*** Opening Supplied records ***

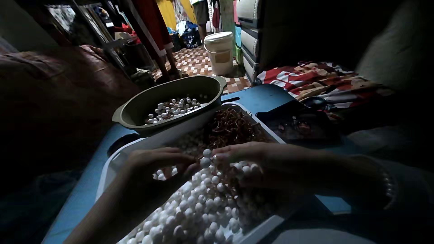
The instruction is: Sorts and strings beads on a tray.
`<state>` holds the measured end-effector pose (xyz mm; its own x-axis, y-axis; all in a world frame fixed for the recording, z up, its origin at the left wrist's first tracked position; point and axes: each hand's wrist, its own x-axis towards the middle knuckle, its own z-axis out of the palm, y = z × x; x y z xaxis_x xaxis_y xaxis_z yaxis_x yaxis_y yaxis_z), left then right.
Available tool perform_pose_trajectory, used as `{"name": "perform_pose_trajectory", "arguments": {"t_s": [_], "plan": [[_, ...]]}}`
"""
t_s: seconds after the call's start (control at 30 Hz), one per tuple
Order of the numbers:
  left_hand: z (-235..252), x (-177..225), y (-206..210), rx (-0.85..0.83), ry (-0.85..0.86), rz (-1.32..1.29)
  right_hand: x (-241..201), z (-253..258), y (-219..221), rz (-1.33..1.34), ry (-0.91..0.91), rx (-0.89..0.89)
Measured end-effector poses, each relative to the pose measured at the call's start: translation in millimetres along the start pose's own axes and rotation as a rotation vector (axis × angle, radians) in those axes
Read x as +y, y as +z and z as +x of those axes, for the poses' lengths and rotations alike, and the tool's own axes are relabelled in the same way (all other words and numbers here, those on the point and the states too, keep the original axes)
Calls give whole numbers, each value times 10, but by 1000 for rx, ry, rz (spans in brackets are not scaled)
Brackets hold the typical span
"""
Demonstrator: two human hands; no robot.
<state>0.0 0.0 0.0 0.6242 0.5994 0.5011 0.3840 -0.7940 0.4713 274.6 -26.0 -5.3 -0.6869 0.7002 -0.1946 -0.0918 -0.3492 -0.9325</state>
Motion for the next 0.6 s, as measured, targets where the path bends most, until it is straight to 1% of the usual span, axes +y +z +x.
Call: {"name": "perform_pose_trajectory", "arguments": {"t_s": [0.07,0.17,0.27,0.33,0.37,0.5,0.57,0.6], "plan": [[10,14,4,5,-1,20,-24,-3,27,-15,18,33],[31,88,27,24,-22,37,-26,-30,-38,-180,-71,-30],[7,94,46,35,-21,23,-55,42,25,-73,41,6],[4,66,47,30,-8,29,-71,56,67,-35,71,35],[10,57,47,28,-4,34,-79,52,73,-36,73,43],[-16,40,18,0,-6,50,26,85,14,-59,14,-24],[-28,50,-1,-8,-10,55,41,99,59,-55,31,5],[-32,54,4,-7,-13,58,62,88,46,-78,0,-18]]}}
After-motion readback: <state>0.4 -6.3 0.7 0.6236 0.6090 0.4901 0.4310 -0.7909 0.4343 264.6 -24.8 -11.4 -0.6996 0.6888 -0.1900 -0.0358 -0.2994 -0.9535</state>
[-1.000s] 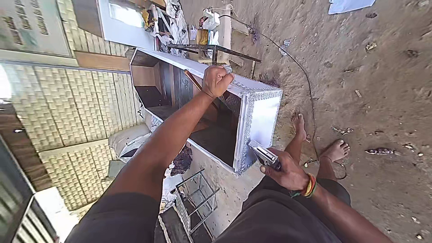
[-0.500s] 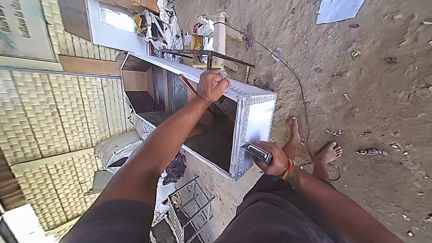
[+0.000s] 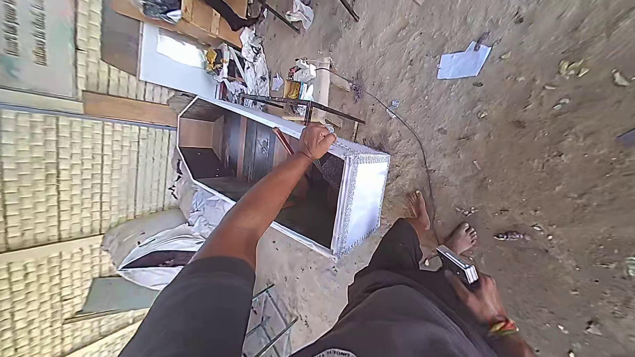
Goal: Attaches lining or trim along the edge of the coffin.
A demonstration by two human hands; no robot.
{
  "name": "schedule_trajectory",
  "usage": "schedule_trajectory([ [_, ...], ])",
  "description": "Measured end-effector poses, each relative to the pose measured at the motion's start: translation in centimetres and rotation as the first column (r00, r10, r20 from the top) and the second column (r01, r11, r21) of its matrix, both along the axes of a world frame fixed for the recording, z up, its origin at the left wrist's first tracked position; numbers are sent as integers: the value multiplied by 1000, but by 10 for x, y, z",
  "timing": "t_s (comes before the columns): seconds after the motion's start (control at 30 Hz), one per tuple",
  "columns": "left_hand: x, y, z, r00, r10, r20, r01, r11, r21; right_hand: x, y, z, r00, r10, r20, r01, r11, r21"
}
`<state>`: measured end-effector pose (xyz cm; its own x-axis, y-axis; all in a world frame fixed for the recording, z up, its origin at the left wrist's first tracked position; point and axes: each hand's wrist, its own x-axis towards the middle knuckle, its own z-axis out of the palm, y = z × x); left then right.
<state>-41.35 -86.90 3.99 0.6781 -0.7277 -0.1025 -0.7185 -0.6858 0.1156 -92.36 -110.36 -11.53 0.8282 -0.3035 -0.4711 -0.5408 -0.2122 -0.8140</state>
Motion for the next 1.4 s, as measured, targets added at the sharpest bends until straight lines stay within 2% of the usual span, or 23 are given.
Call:
schedule_trajectory([
  [0.1, -3, -1, 1, 999, 30, -26, -29, 1000, 11, 20, -37, 14, 993, -114, -21, 113, 992, -64],
  [0.23, -5, -2, 4, 999, 27, -35, -27, 1000, 2, 91, -77, 33, 958, -276, -78, 283, 955, 86],
  [0.37, -7, -3, 6, 999, 25, -40, -27, 999, -44, 180, -122, 43, 992, -119, -52, 121, 992, 38],
  [0.47, -5, -4, 5, 1000, -9, 29, 13, 992, -126, 246, -151, 53, 998, 12, -60, -12, 1000, 1],
  [0.53, -9, -2, 2, 999, -16, 41, 21, 989, -146, 276, -164, 60, 992, 93, -84, -91, 996, 20],
  [0.67, -13, -8, 11, 999, 37, -39, -41, 993, -112, 327, -189, 87, 955, 230, -185, -225, 973, 45],
  [0.77, -19, -14, 12, 990, 127, -53, -130, 990, -54, 353, -201, 83, 971, 178, -162, -159, 980, 123],
  [0.8, -22, -19, 16, 975, 192, -113, -192, 981, 10, 363, -204, 81, 969, 163, -184, -138, 981, 139],
  [0.87, -29, -35, 29, 897, 369, -243, -351, 929, 115, 388, -208, 85, 948, 157, -278, -143, 987, 70],
  [0.93, -39, -56, 40, 764, 571, -301, -582, 811, 63, 418, -211, 90, 919, 150, -364, -163, 987, -3],
  [0.97, -44, -67, 43, 658, 667, -349, -716, 698, -18, 435, -212, 95, 908, 137, -395, -155, 988, -14],
  [1.0, -49, -77, 46, 508, 742, -438, -847, 521, -100, 450, -212, 101, 906, 121, -406, -143, 990, -23],
  [1.03, -49, -86, 51, 322, 759, -566, -946, 278, -165, 467, -212, 107, 906, 116, -408, -135, 991, -18],
  [1.07, -44, -93, 59, 128, 690, -713, -977, -36, -209, 484, -214, 110, 905, 118, -408, -129, 992, 1],
  [1.1, -33, -94, 71, -24, 539, -842, -905, -369, -211, 503, -218, 107, 903, 133, -409, -133, 991, 29],
  [1.13, -21, -89, 83, -76, 380, -922, -742, -639, -202, 520, -224, 101, 896, 160, -414, -151, 987, 54],
  [1.17, -11, -77, 93, -69, 259, -964, -564, -806, -176, 537, -231, 94, 890, 184, -417, -169, 983, 73],
  [1.2, -5, -65, 104, -33, 190, -981, -418, -894, -159, 555, -239, 89, 886, 206, -416, -183, 978, 95],
  [1.27, 1, -34, 129, 96, 196, -976, -250, -944, -215, 606, -247, 87, 873, 261, -413, -202, 962, 182],
  [1.33, 3, -11, 165, 238, 249, -939, -215, -929, -301, 655, -251, 88, 856, 293, -427, -221, 952, 210],
  [1.37, 6, -4, 189, 265, 273, -925, -224, -915, -334, 680, -253, 88, 853, 303, -425, -249, 952, 178],
  [1.4, 13, -1, 215, 216, 298, -930, -228, -910, -345, 707, -253, 87, 853, 322, -411, -294, 947, 132],
])
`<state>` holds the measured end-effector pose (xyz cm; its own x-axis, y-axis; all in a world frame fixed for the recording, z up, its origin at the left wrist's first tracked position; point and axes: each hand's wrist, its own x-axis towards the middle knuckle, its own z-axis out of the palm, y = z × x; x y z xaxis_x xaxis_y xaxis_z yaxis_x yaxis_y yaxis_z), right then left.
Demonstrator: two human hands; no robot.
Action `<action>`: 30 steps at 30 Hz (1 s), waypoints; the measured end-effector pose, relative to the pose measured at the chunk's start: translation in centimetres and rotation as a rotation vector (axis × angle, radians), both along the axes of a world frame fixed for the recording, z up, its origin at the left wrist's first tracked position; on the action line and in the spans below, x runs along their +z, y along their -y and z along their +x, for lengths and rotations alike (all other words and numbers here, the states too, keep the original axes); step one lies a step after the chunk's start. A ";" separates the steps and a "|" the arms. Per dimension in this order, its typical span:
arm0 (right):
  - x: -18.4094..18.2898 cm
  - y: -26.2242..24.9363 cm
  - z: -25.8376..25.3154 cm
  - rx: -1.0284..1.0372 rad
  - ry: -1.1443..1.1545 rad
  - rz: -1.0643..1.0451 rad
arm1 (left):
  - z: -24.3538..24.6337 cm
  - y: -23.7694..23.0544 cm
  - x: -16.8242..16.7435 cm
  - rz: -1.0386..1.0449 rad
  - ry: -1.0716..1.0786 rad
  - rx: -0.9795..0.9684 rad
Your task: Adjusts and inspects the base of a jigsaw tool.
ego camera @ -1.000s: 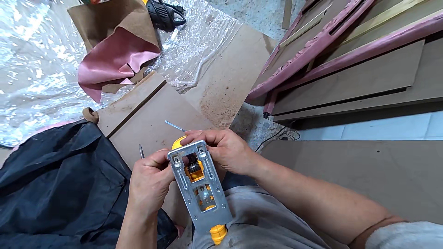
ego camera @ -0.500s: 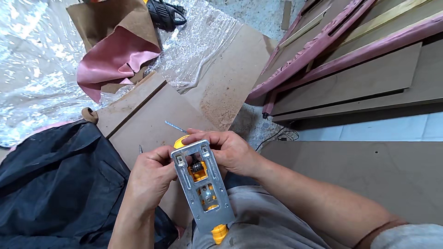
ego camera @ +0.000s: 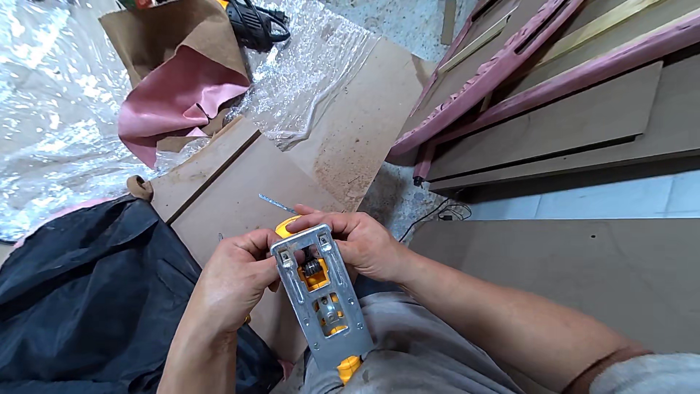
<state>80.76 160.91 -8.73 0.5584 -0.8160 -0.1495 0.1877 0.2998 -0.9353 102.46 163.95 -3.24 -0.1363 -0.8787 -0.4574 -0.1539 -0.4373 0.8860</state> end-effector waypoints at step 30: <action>1.0 1.8 -0.6 0.192 -0.006 -0.031 | 0.3 1.1 0.8 0.030 -0.029 -0.128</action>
<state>80.19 159.11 -7.78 0.7037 -0.6985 -0.1301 0.1240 0.3010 -0.9455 102.78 162.88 -2.47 -0.2598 -0.8394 -0.4774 -0.1846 -0.4421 0.8778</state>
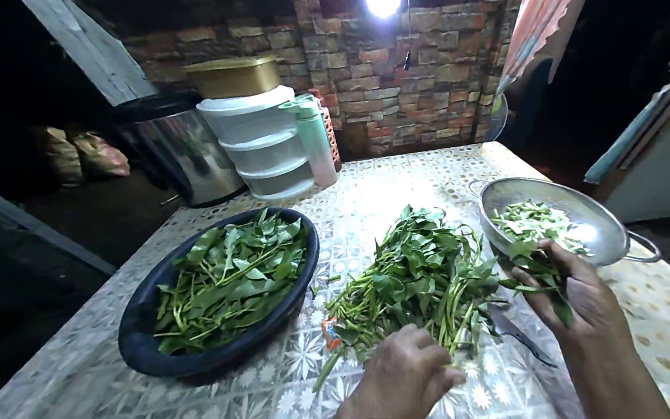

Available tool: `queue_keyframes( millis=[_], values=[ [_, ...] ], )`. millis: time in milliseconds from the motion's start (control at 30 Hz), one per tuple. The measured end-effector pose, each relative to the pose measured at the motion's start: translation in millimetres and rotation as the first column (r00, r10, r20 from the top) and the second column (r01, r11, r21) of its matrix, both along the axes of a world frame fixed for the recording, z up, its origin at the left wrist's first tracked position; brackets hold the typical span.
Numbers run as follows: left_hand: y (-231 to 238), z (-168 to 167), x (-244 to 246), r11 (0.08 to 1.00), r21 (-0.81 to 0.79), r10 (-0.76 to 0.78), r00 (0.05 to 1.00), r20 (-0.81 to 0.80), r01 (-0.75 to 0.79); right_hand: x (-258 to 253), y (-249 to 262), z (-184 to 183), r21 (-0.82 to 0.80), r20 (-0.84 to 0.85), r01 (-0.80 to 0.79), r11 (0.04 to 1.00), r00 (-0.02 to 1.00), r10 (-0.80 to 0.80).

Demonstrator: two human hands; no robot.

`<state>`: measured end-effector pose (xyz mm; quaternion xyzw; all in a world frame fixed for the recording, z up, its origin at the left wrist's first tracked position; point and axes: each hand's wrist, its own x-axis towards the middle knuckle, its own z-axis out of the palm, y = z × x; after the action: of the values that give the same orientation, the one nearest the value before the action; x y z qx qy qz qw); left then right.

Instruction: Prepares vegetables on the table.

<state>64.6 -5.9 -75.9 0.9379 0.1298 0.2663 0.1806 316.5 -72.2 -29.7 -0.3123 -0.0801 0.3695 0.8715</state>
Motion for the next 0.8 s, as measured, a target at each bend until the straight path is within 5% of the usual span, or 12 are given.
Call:
queue_keyframes(
  millis=[200, 467, 667, 800],
  values=[
    [-3.4, -8.1, 11.9, 0.972, 0.167, 0.164, 0.986, 0.038, -0.168, -5.9, 1.6, -5.1, 0.046, -0.022, -0.145, 0.988, 0.989, 0.146],
    [-20.3, -14.3, 30.3, 0.918, 0.234, 0.358, 0.923, -0.140, -0.320, -9.9, 2.8, -10.2, 0.140, -0.015, -0.256, 0.956, 0.965, 0.261],
    [-4.6, 2.7, 7.6, 0.925, -0.100, 0.373, 0.926, 0.063, -0.366, -4.4, 0.1, -7.0, 0.131, -0.023, -0.202, 0.971, 0.978, 0.207],
    [9.5, 23.0, -11.3, 0.845, -0.422, 0.444, 0.871, 0.211, -0.329, -3.0, -4.4, -5.5, 0.168, 0.034, -0.155, 0.973, 0.988, 0.151]
  ],
)
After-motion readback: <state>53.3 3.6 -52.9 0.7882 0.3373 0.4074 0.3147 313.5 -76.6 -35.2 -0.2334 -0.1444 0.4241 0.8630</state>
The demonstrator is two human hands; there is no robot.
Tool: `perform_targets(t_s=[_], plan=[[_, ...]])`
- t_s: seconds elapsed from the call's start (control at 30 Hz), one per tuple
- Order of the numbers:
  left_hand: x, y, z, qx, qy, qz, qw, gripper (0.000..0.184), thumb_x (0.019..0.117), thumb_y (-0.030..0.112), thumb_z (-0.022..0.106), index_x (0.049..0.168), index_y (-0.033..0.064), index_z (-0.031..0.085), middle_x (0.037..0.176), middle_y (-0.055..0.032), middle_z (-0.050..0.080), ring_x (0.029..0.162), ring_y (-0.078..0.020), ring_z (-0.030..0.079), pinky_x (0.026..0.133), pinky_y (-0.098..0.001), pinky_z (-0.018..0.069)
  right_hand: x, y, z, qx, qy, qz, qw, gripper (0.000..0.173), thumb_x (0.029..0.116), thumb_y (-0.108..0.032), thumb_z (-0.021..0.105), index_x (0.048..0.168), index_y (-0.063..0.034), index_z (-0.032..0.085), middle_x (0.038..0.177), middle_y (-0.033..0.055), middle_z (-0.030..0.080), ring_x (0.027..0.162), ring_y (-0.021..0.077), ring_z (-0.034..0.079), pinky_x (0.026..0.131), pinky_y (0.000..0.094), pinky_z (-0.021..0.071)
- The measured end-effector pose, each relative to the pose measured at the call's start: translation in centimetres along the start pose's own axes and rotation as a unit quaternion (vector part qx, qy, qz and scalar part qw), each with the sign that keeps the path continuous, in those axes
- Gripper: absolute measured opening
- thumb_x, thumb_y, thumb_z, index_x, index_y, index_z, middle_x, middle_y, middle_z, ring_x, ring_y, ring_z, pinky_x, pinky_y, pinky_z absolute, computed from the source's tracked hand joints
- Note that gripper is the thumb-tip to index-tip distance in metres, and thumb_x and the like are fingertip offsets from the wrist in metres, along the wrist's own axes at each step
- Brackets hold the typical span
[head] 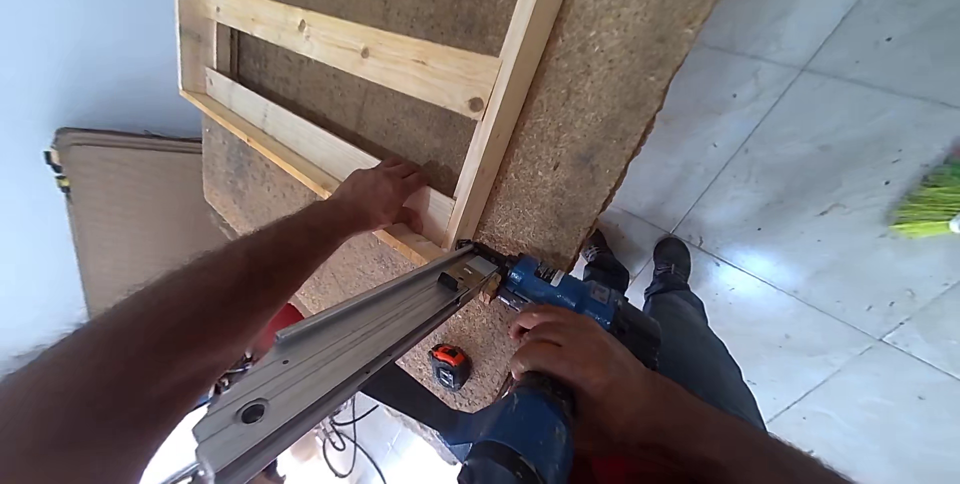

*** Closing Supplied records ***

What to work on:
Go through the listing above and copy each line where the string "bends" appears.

Task answer:
Motion for the next 0.6 s, as measured, targets where the path bends most, until it is straight to 1% of the usual span, axes +y +z +x.
Motion for the next 1.4 s, as measured, targets added at the sharpest bends until straight lines stay within 2% of the usual span, or 23 are given.

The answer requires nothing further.